Exercise:
Look through the listing below and write out exactly the lines from the line with "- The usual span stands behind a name" to the line with "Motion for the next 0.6", both included, and no others.

Entries shown:

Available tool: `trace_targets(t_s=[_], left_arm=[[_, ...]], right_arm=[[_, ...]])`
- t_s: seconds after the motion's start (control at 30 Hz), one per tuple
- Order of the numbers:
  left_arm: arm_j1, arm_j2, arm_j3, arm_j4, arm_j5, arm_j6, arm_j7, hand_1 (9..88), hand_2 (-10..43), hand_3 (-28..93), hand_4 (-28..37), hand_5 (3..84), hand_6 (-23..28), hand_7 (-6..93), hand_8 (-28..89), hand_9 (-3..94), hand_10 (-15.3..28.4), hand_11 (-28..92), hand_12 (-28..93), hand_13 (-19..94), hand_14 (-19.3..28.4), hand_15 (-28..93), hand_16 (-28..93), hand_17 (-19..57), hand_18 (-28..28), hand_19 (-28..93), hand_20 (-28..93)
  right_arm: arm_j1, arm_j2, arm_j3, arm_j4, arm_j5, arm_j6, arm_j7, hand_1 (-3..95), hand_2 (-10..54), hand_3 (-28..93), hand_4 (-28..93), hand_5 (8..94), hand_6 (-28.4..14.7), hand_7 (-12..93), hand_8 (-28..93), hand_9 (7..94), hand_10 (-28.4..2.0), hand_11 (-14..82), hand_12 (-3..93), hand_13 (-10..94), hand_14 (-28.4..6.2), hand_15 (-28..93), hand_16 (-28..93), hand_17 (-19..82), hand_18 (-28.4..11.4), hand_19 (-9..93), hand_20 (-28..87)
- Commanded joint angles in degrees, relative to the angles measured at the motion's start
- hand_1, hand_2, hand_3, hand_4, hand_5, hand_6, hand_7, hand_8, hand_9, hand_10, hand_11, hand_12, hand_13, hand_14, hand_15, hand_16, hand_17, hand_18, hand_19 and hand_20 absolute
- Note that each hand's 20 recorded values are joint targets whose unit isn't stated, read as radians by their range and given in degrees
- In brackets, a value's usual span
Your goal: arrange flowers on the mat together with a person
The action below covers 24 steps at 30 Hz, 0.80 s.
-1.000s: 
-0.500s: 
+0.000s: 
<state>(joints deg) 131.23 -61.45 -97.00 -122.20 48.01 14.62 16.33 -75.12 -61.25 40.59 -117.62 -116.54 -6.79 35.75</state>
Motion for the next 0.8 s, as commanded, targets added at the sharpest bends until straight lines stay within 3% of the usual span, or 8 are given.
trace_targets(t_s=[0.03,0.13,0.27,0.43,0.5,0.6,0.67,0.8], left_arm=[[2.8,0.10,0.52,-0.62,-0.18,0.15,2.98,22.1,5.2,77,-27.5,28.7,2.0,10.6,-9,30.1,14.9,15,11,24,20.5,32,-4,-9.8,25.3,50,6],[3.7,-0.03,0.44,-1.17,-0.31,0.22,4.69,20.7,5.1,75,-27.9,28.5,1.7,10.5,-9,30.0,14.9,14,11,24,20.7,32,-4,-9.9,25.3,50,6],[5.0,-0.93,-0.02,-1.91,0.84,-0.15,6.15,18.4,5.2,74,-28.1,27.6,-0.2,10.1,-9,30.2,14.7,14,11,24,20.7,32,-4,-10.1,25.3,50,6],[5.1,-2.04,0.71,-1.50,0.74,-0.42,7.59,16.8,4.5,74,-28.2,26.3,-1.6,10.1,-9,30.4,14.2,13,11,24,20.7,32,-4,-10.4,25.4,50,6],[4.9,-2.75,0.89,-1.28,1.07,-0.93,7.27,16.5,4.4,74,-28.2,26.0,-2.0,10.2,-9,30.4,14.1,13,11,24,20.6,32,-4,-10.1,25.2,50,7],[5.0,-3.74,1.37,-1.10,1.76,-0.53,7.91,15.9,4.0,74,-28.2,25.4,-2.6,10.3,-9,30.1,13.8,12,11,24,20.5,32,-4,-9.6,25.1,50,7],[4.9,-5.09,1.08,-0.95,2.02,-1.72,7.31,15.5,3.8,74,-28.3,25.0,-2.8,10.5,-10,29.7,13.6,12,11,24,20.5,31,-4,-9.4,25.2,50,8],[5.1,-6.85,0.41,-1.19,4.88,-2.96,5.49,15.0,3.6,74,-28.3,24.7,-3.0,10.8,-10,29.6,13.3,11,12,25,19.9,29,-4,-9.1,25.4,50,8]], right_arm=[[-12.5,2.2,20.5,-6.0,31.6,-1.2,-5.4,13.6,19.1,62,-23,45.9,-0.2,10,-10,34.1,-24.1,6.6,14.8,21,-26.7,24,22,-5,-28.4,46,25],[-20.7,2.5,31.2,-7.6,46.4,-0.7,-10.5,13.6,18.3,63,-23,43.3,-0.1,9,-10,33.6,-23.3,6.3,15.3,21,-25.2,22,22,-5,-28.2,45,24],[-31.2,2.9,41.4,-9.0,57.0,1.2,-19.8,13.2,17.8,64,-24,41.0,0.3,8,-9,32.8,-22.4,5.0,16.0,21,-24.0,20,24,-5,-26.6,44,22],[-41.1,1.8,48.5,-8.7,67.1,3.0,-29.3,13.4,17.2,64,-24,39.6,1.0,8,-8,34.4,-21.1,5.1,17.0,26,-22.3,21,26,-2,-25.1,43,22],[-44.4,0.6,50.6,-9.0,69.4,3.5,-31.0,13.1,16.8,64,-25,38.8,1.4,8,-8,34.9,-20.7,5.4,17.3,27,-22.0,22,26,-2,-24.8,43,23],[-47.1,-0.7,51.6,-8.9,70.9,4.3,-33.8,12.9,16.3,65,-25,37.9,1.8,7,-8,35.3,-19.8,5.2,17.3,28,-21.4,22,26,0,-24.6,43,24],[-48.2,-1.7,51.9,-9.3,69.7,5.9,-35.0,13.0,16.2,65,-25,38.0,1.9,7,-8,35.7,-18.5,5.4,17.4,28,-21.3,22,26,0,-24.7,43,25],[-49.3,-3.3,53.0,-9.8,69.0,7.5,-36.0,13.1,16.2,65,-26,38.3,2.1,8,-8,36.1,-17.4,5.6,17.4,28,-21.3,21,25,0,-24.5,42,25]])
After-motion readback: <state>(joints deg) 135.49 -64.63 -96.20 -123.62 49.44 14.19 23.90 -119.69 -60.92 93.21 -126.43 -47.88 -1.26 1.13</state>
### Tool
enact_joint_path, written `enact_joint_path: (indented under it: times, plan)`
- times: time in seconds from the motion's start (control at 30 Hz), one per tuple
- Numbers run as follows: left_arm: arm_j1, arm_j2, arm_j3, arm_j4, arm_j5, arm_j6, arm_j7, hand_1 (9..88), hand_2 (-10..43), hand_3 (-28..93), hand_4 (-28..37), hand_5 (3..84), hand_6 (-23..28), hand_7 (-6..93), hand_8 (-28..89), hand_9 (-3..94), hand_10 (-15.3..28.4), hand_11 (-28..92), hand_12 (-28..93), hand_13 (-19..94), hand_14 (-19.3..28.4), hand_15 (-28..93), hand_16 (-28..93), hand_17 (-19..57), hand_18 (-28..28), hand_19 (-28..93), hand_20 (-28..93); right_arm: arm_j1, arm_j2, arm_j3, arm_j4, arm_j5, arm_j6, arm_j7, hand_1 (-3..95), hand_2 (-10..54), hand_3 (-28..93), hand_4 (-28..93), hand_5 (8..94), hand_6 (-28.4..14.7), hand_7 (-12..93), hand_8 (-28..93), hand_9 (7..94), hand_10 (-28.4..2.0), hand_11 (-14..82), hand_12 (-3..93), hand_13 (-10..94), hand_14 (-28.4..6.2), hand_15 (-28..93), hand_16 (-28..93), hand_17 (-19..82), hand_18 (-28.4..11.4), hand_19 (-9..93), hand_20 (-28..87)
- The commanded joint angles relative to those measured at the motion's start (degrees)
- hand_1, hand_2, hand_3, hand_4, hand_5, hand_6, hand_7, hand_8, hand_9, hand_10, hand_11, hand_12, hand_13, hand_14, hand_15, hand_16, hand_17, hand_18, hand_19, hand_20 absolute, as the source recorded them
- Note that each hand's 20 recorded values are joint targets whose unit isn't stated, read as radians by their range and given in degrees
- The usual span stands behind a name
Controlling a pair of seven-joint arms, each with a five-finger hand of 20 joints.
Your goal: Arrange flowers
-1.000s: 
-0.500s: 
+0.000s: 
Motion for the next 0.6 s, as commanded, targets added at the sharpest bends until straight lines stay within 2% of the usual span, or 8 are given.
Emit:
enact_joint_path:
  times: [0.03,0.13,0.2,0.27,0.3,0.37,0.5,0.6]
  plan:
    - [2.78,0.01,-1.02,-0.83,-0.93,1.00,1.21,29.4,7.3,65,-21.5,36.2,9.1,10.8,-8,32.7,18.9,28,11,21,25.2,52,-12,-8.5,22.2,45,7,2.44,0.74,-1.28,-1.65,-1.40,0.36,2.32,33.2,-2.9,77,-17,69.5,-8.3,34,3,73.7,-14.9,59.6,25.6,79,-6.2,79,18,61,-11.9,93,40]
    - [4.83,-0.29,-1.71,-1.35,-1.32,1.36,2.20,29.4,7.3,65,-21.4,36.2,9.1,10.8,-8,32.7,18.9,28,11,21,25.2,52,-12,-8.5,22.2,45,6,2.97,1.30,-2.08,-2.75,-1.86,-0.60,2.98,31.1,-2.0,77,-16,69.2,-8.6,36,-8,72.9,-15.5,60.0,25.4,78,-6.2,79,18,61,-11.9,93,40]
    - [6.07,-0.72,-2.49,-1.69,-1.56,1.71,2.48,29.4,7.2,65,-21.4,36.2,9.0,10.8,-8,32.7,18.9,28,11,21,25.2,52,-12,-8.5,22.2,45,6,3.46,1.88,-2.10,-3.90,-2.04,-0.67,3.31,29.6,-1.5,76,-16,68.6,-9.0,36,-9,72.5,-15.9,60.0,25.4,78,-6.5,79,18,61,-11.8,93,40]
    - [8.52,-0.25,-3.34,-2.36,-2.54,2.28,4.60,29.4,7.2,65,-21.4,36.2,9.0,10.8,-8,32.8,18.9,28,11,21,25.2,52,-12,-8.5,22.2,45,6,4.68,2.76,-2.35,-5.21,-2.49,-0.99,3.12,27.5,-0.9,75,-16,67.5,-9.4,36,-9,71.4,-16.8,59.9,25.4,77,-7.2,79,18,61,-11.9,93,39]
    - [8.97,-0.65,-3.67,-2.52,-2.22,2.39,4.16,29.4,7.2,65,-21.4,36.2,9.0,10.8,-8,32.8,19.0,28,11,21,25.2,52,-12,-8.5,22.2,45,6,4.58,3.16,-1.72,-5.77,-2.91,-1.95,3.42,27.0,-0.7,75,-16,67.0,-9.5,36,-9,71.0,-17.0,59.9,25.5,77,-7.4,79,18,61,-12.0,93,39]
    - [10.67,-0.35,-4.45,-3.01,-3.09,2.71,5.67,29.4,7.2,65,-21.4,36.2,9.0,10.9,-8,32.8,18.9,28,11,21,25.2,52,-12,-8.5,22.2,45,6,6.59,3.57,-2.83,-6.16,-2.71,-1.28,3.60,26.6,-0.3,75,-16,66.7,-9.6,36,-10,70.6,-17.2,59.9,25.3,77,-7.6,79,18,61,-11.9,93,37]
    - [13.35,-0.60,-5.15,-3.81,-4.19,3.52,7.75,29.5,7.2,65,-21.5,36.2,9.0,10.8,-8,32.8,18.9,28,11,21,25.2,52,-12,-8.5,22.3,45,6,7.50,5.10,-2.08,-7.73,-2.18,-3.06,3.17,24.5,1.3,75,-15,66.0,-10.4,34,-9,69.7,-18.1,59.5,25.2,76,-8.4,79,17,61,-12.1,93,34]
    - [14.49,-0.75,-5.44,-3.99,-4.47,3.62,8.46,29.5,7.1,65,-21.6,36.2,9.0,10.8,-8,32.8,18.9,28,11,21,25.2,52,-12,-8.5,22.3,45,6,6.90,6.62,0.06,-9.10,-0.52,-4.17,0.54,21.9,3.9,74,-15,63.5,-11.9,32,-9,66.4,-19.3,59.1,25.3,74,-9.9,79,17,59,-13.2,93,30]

Answer below:
- The usual span stands behind a name
Controlling a pair of seven-joint arms, each with a five-finger hand of 20 joints.
Your goal: Arrange flowers
-1.000s: 
-0.500s: 
+0.000s: 
Motion for the next 0.6 s, as commanded, targets added at the sharpest bends until straight lines stay within 2% of the usual span, or 8 are given.

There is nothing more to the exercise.